Standard seating in a Class 86 unit is for 70 people in five-abreast seating plus six people in folding seats. As the class was gradually renovated and rebuilt, a new lettering scheme was introduced, where the letter indicated the unit's seating configuration. 86F had reversible backs, 86G had adjustable seating, while 86 K, L and M had fixed seats with high backs. The G-series had only 49 regular plus six folding seats. In the 1980s, the trains remaining in service were renovated and became the M-series. These had 60 regular and six folding seats with fixed backs. Class 91 had only four-abreast seating with a capacity for 64 regular and 6 folding seats, and was made for longer journeys.

==History==
Class 86 is based on a delivery of ten aluminum carriages by Strømmen to NSB in 1936 and 1938. Following their success, NSB took delivery of a series of motor units. The first three units were delivered in 1938; one with DWK engine (no. 43) and two with engines from MAN (no. 44–45). The former was designated the a-series, the latter the b-series. A further ten units were delivered in 1940, split between the c and d-series (no. 50–53 and 54–59). Six carriages were delivered in 1943 and 1944. Because of lack of reserve parts to the DWK engines, NSB in 1948 decided to replace them with the Hercules engines, which was completed by 1953. In 1950, NSB took delivery of five e-class units (no. 60–64), which were the first to receive Hercules engines from the start. This was followed up with twenty f-series units (no. 9–28), fourteen delivered in 1953 and six in 1954. Between 1952 and 1954, NSB also took delivery of 25 trailer units.

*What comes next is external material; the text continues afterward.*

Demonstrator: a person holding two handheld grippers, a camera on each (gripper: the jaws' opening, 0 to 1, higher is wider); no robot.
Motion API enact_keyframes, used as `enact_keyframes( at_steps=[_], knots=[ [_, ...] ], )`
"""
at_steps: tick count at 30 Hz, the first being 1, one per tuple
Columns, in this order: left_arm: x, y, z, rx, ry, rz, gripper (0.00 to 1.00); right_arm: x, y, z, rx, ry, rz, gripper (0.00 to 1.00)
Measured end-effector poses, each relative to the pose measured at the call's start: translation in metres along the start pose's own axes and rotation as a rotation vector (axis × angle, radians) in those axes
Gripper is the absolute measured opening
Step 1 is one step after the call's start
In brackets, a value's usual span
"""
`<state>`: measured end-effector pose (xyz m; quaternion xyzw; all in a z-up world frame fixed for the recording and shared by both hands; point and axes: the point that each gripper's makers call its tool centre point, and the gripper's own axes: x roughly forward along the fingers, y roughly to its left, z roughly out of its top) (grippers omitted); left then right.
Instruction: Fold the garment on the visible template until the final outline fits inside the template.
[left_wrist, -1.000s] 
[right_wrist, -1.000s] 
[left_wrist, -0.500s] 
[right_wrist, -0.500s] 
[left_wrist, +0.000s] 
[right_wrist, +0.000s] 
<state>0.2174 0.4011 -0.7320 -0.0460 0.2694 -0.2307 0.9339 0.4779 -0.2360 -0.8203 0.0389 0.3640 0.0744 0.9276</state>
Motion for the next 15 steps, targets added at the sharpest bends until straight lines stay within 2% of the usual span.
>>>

Class 91 was delivered as a series of ten motor cars (no. 1–10) and ten trailers, with four trailers delivered in 1954, the motor cars in 1955 and the last trailers in 1956. That year, NSB changed their numbering scheme, changing Class 6 to 86 and Class 11 to 91. Starting in 1962, NSB began replacing the prime movers with Rolls-Royce C6SFLH; this was done on the e-series, the f-series and no. 53, 55 and 57 through 59 in the d-series, as well as Class 91. The remaining units were retired. Other renovations and upgrades were made, resulting in new series; by the class' retirement, the designation had reached m.

The class featured good acceleration and high top speed, making it suitable for use on nearly all of NSB's unelectrified lines. It was used both in local, regional, feeder and intercity trains. By the 1980s, Class 86 and 91 were in need of replacement. NSB described them as neither satisfying their need for economy, comfort or speed. NSB therefore ordered 15 two-car units, Class 92, from Duewag. With the delivery of the new class, the older trains could gradually be replaced. The Arendal Line was the last to use Class 86 trains in regular service, with Class 92 being put into traffic in 1994. The last 86 and 91 trains were retired in 1996.

Thirteen motor cars and seven trailers have been preserved of Class 86, of which two motor cars are used for parts. This includes one unit at the Norwegian Railway Museum; three motor units and one trailer at stationed at Eina Station used on the heritage Valdres Line; two twin units stationed at Rise Station and used on the Arendal Line; one twin unit used on the Numedal Line and stationed at Kongsberg Station; two motor units and one trailer used by the Norwegian Railway Club, of which one is used on the heritage Krøderen Line, and one twin unit owned by the Nordic Railway Club in Denmark. Two Class 91 units have been preserved by the Norwegian Railway Club, one on the Krøderen Line and one at Marienborg.